[Given data Boundary: Start]

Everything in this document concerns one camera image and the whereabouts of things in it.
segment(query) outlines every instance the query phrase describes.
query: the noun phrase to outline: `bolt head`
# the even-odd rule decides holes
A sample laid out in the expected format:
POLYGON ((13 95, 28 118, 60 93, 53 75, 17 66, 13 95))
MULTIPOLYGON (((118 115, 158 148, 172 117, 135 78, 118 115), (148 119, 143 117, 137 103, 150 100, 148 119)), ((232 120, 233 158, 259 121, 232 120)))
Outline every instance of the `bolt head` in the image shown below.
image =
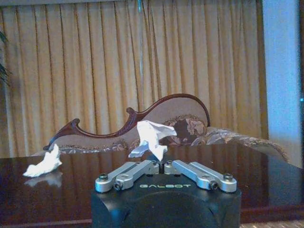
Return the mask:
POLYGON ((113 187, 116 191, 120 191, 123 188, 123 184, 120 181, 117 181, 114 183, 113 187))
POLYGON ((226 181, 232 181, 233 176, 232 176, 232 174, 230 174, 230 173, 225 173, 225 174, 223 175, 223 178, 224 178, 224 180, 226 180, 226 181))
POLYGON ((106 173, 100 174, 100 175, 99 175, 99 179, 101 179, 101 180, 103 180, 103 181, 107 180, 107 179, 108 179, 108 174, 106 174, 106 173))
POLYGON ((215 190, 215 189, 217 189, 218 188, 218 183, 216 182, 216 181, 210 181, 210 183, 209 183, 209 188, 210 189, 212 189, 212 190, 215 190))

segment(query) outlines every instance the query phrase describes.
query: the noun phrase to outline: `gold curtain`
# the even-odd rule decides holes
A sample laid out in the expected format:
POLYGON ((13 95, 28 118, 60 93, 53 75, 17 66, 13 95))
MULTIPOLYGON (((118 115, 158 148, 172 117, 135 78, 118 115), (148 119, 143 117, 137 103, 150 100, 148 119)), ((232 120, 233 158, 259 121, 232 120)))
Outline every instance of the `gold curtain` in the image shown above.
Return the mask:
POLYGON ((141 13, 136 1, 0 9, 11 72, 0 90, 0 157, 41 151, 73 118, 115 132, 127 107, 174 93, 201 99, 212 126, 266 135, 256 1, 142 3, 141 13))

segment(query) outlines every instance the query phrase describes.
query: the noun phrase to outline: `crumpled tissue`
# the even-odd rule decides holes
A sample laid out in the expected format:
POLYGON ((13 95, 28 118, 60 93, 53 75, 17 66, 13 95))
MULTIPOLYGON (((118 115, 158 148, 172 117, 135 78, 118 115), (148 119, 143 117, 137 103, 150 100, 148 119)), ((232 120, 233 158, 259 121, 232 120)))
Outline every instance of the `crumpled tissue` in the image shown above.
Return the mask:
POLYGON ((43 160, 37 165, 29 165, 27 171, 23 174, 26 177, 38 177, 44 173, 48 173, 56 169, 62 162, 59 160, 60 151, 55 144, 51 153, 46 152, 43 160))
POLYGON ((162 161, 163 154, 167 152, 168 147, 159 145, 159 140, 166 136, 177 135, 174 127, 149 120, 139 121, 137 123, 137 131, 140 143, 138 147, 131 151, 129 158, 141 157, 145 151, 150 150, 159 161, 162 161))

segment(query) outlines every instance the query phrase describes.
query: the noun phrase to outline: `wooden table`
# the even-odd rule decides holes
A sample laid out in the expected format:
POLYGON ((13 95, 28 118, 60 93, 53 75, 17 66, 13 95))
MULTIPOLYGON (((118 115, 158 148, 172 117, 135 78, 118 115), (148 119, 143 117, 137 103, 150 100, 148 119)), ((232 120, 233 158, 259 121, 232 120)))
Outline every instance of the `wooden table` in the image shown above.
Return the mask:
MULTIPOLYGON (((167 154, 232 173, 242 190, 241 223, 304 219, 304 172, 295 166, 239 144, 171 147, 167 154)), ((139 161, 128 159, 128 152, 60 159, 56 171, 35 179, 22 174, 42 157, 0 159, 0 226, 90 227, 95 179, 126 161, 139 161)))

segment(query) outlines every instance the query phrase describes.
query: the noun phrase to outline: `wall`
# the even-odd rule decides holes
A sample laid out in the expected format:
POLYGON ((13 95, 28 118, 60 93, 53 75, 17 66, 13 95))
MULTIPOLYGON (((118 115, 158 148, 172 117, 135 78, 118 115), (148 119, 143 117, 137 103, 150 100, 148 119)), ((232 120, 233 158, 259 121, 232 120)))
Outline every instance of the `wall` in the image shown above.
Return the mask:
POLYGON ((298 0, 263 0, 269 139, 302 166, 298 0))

[Given data Boundary: End]
[Given data Boundary: Start]

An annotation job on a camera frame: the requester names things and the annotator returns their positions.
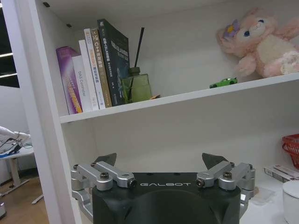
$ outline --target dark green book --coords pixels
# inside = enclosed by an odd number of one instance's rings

[Given data Boundary: End]

◆ Task to complete ◆
Take from the material above the lines running from the one with "book --coords pixels" through the one with "# inside = enclosed", and repeat them exactly, with nothing else.

◆ Expected answer ◆
$ outline --target dark green book --coords pixels
# inside = enclosed by an odd number of one instance's rings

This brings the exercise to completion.